● **AIM OF THE TASK**
Among the entries below, only the lines from the one with "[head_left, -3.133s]" through the one with "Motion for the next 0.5" are wanted, reproduced exactly. Pictures are not wanted.

● **RECORDS FOR THE EXERCISE**
────────
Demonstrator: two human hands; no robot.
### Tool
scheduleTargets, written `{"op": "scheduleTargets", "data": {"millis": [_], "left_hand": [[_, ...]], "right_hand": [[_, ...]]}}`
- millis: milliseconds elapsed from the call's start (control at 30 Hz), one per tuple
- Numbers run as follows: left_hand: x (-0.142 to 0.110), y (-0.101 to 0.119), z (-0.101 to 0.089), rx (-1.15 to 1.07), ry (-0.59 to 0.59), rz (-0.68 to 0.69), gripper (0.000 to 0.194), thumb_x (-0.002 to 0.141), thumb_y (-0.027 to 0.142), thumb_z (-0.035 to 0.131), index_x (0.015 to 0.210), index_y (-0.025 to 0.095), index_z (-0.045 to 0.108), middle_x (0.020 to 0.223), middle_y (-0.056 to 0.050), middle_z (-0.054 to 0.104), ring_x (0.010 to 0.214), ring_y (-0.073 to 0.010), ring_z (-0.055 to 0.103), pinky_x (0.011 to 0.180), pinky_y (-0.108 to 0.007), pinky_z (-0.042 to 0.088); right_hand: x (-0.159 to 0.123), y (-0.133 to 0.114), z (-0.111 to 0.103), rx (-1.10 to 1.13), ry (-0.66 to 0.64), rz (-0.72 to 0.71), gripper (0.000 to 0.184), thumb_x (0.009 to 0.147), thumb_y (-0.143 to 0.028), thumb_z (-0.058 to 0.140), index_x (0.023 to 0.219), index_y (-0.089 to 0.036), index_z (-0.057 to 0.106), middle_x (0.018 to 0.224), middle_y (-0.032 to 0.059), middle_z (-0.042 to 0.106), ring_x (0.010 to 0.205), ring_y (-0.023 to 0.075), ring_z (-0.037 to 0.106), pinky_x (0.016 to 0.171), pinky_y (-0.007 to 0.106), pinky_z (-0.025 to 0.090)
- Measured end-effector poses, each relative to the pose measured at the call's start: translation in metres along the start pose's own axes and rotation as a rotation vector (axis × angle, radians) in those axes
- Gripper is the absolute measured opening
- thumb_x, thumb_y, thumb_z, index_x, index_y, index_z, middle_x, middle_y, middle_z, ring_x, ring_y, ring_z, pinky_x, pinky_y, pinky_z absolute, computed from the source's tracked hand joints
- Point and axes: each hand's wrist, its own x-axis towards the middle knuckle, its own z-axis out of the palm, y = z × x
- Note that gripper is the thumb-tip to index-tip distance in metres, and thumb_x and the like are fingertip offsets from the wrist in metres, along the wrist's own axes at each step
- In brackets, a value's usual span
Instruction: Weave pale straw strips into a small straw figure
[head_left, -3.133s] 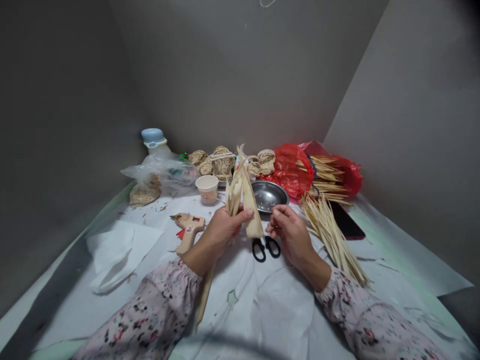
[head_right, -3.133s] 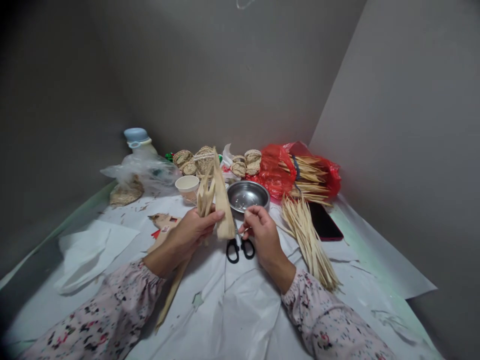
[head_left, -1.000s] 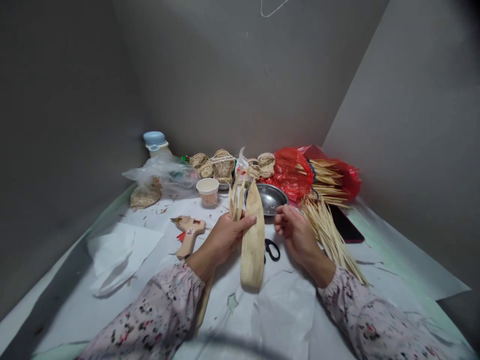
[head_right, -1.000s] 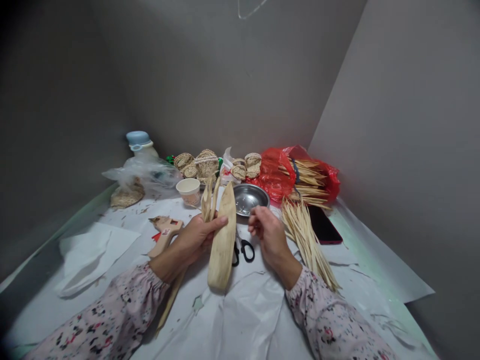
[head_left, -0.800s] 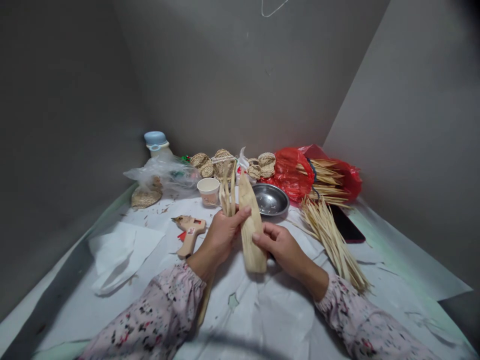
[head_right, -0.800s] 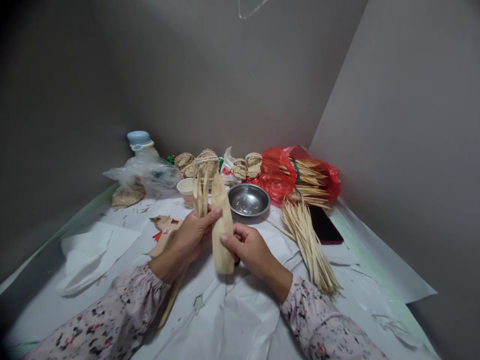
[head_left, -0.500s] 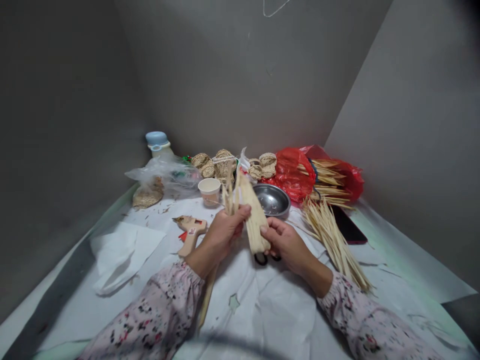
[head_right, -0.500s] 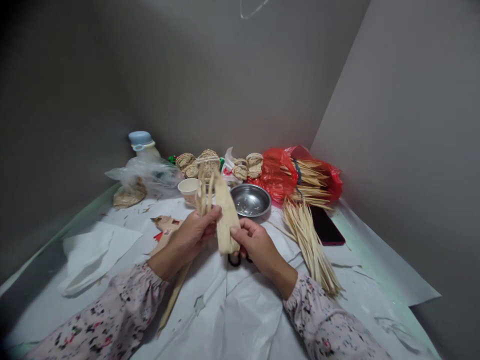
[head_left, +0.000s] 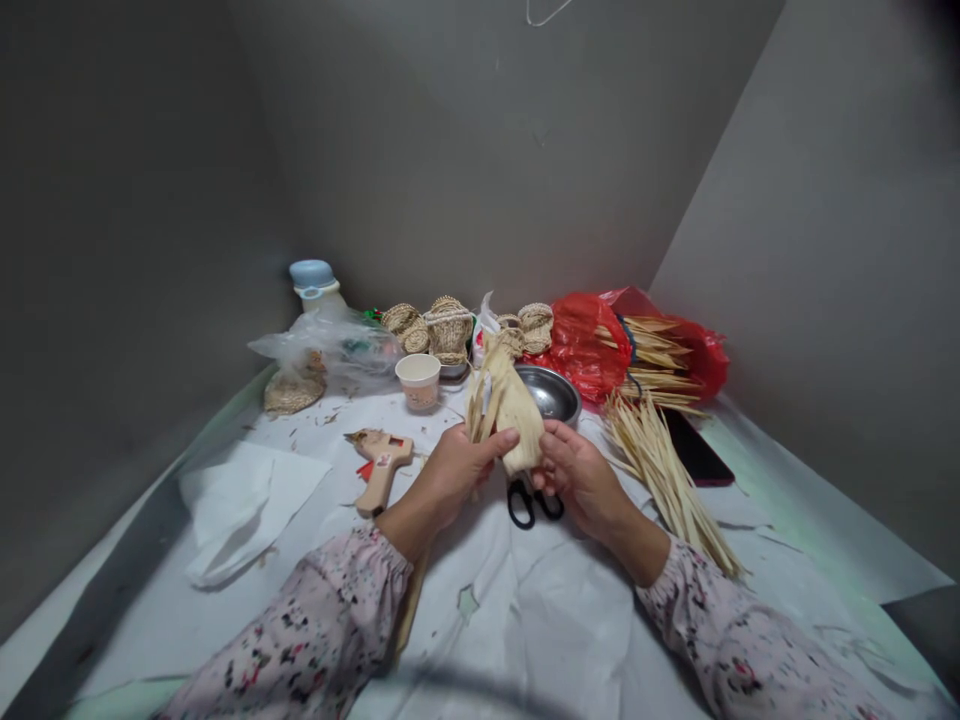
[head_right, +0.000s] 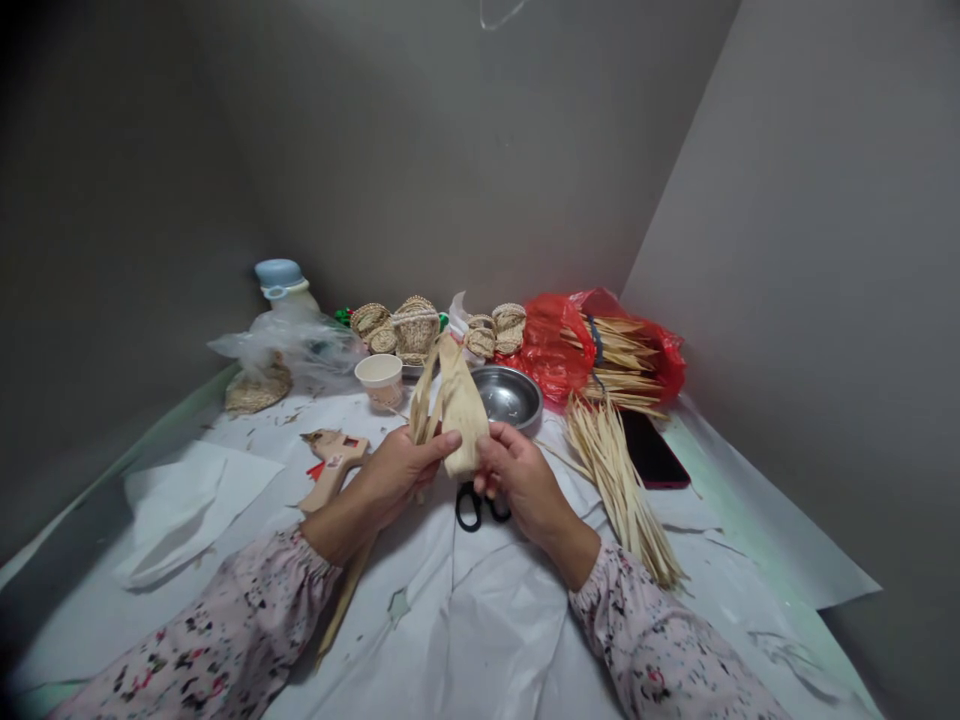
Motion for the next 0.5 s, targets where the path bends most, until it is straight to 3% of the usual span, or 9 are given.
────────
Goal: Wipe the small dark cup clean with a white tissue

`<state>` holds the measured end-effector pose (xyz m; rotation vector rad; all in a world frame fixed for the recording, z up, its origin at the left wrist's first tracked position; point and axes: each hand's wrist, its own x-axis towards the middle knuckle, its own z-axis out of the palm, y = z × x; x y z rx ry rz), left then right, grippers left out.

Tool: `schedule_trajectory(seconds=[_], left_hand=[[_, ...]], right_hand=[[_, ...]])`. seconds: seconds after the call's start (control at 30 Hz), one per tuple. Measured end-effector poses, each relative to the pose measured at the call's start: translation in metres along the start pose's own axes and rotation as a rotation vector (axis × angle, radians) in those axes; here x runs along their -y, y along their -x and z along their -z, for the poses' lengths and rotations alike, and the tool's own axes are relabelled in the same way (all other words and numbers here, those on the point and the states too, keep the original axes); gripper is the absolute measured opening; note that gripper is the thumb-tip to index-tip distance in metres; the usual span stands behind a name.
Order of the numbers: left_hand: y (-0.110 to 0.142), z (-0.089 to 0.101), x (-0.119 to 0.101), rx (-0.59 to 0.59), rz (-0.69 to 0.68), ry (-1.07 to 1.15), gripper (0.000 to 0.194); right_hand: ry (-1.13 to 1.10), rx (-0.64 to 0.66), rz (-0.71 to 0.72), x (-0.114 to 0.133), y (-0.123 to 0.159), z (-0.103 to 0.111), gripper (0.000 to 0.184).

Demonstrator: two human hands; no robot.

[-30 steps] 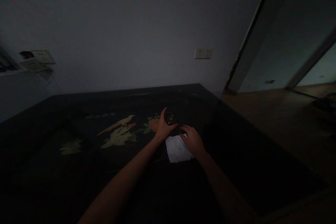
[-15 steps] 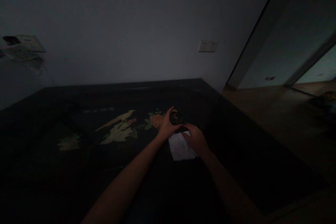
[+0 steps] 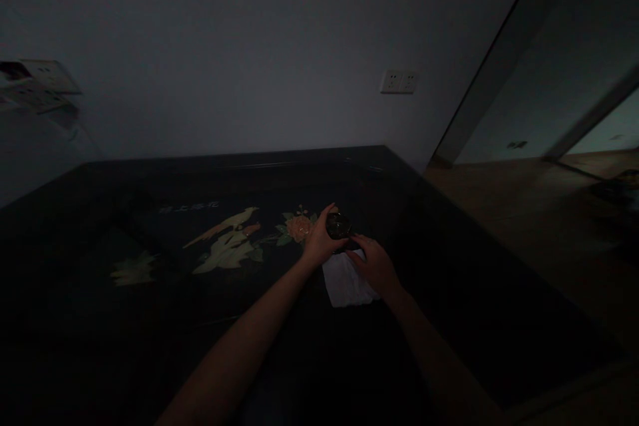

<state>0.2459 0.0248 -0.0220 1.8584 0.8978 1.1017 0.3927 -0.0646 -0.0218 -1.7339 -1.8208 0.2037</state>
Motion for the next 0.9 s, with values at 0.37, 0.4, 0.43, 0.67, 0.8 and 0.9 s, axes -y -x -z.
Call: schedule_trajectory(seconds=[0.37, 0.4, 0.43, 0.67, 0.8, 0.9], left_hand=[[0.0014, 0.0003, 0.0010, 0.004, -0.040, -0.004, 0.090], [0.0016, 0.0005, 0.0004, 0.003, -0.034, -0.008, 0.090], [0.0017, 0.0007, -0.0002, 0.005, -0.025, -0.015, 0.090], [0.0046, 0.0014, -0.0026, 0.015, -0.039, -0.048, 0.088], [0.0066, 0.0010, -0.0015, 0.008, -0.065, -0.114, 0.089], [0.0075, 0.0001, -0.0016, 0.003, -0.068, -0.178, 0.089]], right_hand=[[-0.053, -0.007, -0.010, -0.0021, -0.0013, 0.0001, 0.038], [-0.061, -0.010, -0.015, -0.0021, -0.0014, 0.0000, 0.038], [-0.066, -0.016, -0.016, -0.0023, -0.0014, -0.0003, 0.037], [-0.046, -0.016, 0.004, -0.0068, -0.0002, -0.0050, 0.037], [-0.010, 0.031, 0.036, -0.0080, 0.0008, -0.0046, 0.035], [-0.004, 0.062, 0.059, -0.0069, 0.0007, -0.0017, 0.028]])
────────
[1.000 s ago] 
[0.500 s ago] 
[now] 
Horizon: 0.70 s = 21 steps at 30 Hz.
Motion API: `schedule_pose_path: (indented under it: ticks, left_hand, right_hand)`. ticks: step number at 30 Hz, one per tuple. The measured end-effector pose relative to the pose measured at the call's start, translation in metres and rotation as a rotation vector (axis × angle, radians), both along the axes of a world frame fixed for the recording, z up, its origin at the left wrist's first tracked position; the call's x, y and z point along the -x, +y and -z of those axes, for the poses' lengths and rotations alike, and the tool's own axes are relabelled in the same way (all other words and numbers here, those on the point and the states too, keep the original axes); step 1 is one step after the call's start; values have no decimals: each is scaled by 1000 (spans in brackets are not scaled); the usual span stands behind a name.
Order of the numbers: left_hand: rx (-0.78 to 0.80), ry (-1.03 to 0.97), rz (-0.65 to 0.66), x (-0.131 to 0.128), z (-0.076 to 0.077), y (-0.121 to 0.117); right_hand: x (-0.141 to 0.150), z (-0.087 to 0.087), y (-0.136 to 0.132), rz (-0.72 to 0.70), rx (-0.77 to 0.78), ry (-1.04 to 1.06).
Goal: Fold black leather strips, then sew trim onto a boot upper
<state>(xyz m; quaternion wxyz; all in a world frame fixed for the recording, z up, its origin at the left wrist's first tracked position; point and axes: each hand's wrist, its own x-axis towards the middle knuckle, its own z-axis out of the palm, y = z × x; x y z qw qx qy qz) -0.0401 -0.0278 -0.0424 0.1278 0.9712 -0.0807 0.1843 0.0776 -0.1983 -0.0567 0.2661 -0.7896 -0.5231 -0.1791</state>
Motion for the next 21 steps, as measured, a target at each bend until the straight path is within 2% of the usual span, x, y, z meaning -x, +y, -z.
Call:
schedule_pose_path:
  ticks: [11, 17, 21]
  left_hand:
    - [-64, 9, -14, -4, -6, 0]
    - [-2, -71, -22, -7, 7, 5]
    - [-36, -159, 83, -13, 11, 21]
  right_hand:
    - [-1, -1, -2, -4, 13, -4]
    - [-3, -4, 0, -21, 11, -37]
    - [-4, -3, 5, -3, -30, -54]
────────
● **TASK RESPONSE**
[head_left, -3.133s] 
[head_right, -3.133s] 
[head_left, -1.000s] 
[head_right, -1.000s] 
[head_left, -0.800s] 
[head_right, -0.800s] 
[head_left, -0.500s] 
[head_right, -0.500s] 
[head_left, +0.000s] 
[head_right, +0.000s] 
Motion for the next 0.5 s, targets where the path bends most, until it is straight to 3% of the usual span, or 9 are given.

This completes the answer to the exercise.